## Source records
<<<<
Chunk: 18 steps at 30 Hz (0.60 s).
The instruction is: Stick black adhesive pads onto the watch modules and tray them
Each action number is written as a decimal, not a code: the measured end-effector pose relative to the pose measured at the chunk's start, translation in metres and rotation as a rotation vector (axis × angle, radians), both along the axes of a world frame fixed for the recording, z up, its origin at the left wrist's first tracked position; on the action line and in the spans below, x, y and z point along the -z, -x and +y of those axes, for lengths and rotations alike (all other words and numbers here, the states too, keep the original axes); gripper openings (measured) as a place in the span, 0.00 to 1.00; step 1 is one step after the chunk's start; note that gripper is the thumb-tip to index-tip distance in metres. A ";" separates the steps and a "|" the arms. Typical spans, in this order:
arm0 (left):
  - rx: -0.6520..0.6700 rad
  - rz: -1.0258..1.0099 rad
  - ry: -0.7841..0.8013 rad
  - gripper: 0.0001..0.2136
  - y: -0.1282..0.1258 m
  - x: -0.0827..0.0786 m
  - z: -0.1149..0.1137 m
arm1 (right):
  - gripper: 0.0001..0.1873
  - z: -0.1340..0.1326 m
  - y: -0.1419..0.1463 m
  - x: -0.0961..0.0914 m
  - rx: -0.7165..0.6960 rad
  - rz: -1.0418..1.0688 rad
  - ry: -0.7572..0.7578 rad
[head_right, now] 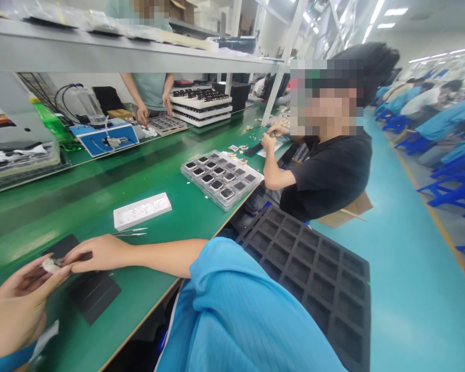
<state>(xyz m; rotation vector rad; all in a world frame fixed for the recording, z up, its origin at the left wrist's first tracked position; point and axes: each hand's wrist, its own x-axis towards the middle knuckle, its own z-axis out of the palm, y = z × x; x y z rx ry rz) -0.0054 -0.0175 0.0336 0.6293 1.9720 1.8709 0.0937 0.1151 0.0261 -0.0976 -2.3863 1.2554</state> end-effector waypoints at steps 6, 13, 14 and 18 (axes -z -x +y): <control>0.023 -0.121 -0.056 0.34 0.000 -0.002 0.000 | 0.06 0.001 0.003 0.001 -0.008 -0.031 0.016; 0.039 -0.136 -0.044 0.33 0.005 0.003 0.001 | 0.07 0.003 0.005 0.002 -0.006 -0.040 0.005; 0.043 -0.138 -0.043 0.33 0.005 0.003 0.000 | 0.06 0.004 0.005 0.003 -0.004 -0.037 0.012; 0.075 -0.112 -0.032 0.31 0.007 0.006 0.000 | 0.05 0.006 0.007 0.005 0.007 -0.019 0.053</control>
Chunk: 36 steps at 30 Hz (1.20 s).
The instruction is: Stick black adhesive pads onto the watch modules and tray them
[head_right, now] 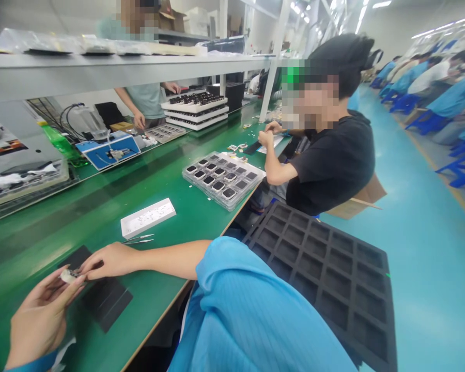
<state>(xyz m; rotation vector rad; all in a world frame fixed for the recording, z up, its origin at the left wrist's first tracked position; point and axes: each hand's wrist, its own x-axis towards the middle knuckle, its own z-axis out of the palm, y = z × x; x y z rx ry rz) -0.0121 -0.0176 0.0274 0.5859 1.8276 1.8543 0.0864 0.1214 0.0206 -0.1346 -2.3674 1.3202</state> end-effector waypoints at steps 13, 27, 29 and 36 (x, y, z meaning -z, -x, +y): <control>0.003 0.027 -0.002 0.30 -0.002 0.003 0.002 | 0.06 -0.004 -0.001 0.007 0.062 -0.017 0.139; 0.023 -0.005 0.007 0.31 -0.004 0.000 0.000 | 0.07 0.000 0.001 0.007 0.035 -0.038 0.083; 0.020 -0.012 0.010 0.32 -0.003 -0.001 0.000 | 0.07 0.001 0.001 0.007 0.016 -0.047 0.064; 0.007 -0.080 -0.008 0.33 -0.006 -0.006 0.001 | 0.08 0.005 0.001 0.005 -0.015 -0.064 0.052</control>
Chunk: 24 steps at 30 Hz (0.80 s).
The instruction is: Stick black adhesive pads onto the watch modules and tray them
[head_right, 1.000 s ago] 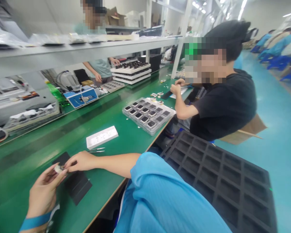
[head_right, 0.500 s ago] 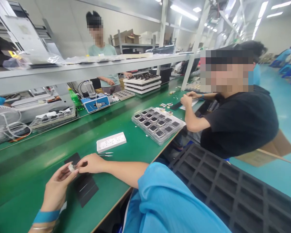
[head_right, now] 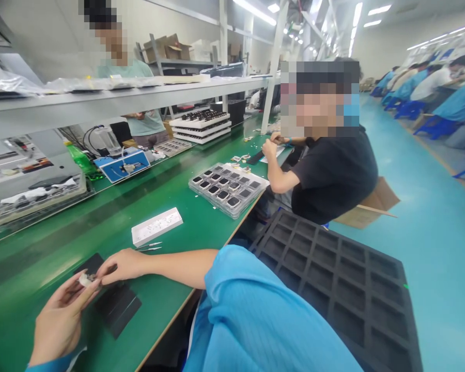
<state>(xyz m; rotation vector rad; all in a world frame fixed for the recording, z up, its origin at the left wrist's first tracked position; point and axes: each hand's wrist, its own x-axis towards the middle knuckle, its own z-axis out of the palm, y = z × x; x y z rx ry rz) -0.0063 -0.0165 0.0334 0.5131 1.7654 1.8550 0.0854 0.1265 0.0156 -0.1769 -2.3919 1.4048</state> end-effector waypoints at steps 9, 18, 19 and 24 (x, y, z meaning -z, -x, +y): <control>-0.011 -0.014 0.000 0.33 -0.004 -0.004 0.001 | 0.04 -0.001 -0.001 -0.005 0.006 -0.047 0.042; 0.002 -0.023 -0.023 0.30 -0.006 -0.003 0.001 | 0.03 -0.011 -0.007 -0.014 0.039 0.025 -0.095; 0.005 -0.023 -0.029 0.30 -0.006 -0.003 0.001 | 0.03 -0.011 -0.008 -0.015 0.050 0.031 -0.103; 0.018 -0.029 -0.041 0.29 -0.004 -0.002 0.001 | 0.03 -0.012 -0.010 -0.016 0.082 0.069 -0.146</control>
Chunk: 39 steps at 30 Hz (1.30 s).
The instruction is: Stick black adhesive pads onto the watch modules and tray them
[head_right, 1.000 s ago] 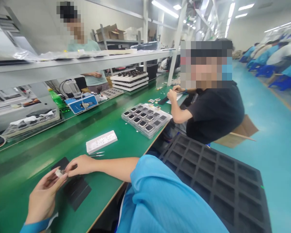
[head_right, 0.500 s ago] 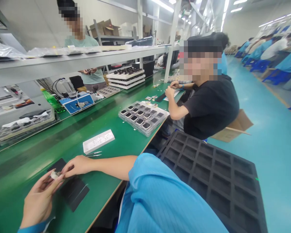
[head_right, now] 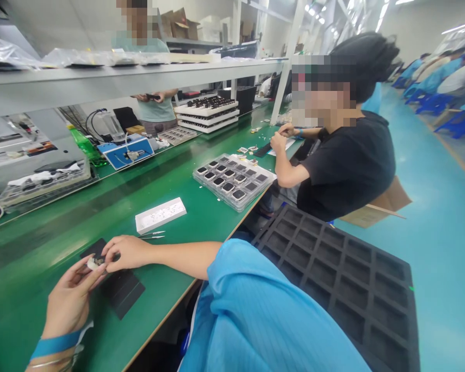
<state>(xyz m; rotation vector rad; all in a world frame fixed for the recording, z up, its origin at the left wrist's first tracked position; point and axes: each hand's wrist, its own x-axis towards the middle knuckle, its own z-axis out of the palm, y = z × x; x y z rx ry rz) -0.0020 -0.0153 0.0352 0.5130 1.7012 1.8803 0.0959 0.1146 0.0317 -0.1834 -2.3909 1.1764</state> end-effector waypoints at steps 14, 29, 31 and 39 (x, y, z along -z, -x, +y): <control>-0.005 -0.021 -0.013 0.26 -0.002 -0.008 0.000 | 0.02 0.034 -0.006 -0.015 0.239 -0.015 -0.198; -0.020 -0.020 0.031 0.23 -0.004 -0.010 -0.001 | 0.08 0.076 -0.035 -0.043 0.655 -0.546 -0.308; -0.022 -0.019 0.040 0.23 -0.004 -0.010 -0.001 | 0.07 0.078 -0.034 -0.043 0.643 -0.567 -0.294; -0.012 -0.024 0.029 0.24 -0.004 -0.010 -0.001 | 0.14 0.064 -0.049 -0.056 0.796 -0.261 -0.333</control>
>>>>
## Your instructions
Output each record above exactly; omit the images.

## Result of this exercise
Chunk: 18 steps at 30 Hz (0.60 s).
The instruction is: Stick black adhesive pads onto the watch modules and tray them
Each action number is written as a decimal, not a code: the measured end-effector pose relative to the pose measured at the chunk's start, translation in metres and rotation as a rotation vector (axis × angle, radians), both along the axes of a world frame fixed for the recording, z up, its origin at the left wrist's first tracked position; on the action line and in the spans below, x, y and z point along the -z, -x and +y of those axes, for lengths and rotations alike (all other words and numbers here, the states too, keep the original axes); gripper openings (measured) as a place in the span, 0.00 to 1.00; step 1 is one step after the chunk's start; note that gripper is the thumb-tip to index-tip distance in metres. A ";" separates the steps and a "|" the arms. Typical spans, in this order:
arm0 (left):
  - rx: -0.6520..0.6700 rad
  - rz: -1.0258..1.0099 rad
  - ry: -0.7841..0.8013 rad
  - gripper: 0.0001..0.2136
  - y: -0.1282..0.1258 m
  - x: -0.0827..0.0786 m
  - z: -0.1149..0.1137 m
arm1 (right):
  - gripper: 0.0001..0.1873
  - z: -0.1340..0.1326 m
  - y: -0.1419..0.1463 m
  - x: -0.0961..0.0914 m
  - rx: -0.7165..0.6960 rad
  - rz: -1.0418..1.0688 rad
  - ry: -0.7572..0.7578 rad
[head_right, now] 
<state>(xyz m; rotation vector rad; all in a world frame fixed for the recording, z up, its origin at the left wrist's first tracked position; point and axes: each hand's wrist, its own x-axis towards the middle knuckle, its own z-axis out of the palm, y = z × x; x y z rx ry rz) -0.0054 -0.0175 0.0336 0.6293 1.9720 1.8709 0.0937 0.1151 0.0261 -0.0976 -2.3863 1.2554</state> end-effector waypoints at steps 6, 13, 14 and 18 (axes -z -x +y): <control>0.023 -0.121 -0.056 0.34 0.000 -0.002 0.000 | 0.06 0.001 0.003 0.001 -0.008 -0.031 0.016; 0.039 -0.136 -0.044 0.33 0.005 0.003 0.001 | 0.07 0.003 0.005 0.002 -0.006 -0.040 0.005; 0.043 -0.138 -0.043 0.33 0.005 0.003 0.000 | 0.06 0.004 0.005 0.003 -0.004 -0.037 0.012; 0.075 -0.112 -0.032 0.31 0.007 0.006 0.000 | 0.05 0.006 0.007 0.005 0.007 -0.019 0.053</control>
Chunk: 36 steps at 30 Hz (1.20 s).
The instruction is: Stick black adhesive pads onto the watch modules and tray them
[head_right, now] 
<state>(xyz m; rotation vector rad; all in a world frame fixed for the recording, z up, its origin at the left wrist's first tracked position; point and axes: each hand's wrist, its own x-axis towards the middle knuckle, its own z-axis out of the palm, y = z × x; x y z rx ry rz) -0.0121 -0.0176 0.0274 0.5859 1.8276 1.8543 0.0864 0.1214 0.0206 -0.1346 -2.3674 1.3202</state> end-effector waypoints at steps 13, 27, 29 and 36 (x, y, z meaning -z, -x, +y): <control>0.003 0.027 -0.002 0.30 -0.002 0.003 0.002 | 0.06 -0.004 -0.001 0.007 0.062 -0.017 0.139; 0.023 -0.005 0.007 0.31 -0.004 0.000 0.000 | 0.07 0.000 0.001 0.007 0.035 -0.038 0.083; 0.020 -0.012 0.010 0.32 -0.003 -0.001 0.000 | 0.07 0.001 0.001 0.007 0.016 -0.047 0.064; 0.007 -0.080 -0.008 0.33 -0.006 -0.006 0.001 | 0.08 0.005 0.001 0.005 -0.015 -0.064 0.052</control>
Chunk: 24 steps at 30 Hz (0.80 s).
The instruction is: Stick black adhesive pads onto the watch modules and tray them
[head_right, 1.000 s ago] 
[head_right, 0.500 s ago] 
[head_right, now] 
<state>(xyz m; rotation vector rad; all in a world frame fixed for the recording, z up, its origin at the left wrist's first tracked position; point and axes: each hand's wrist, its own x-axis towards the middle knuckle, its own z-axis out of the palm, y = z × x; x y z rx ry rz) -0.0063 -0.0165 0.0334 0.5131 1.7654 1.8550 0.0854 0.1265 0.0156 -0.1769 -2.3919 1.4048</state> end-effector waypoints at steps 9, 18, 19 and 24 (x, y, z meaning -z, -x, +y): <control>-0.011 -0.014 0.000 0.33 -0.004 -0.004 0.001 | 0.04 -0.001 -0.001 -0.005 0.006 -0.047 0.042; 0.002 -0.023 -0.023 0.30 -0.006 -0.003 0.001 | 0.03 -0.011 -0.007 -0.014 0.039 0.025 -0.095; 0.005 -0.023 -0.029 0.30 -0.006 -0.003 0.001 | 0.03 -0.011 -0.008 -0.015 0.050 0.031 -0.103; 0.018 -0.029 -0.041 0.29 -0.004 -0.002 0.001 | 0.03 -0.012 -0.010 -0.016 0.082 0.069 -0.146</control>
Chunk: 39 steps at 30 Hz (1.30 s).
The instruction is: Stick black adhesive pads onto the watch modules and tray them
[head_right, 1.000 s ago] 
[head_right, 0.500 s ago] 
[head_right, now] 
<state>(xyz m; rotation vector rad; all in a world frame fixed for the recording, z up, its origin at the left wrist's first tracked position; point and axes: each hand's wrist, its own x-axis towards the middle knuckle, its own z-axis out of the palm, y = z × x; x y z rx ry rz) -0.0020 -0.0153 0.0352 0.5130 1.7012 1.8803 0.0959 0.1146 0.0317 -0.1834 -2.3909 1.1764</state> end-effector waypoints at steps 14, 29, 31 and 39 (x, y, z along -z, -x, +y): <control>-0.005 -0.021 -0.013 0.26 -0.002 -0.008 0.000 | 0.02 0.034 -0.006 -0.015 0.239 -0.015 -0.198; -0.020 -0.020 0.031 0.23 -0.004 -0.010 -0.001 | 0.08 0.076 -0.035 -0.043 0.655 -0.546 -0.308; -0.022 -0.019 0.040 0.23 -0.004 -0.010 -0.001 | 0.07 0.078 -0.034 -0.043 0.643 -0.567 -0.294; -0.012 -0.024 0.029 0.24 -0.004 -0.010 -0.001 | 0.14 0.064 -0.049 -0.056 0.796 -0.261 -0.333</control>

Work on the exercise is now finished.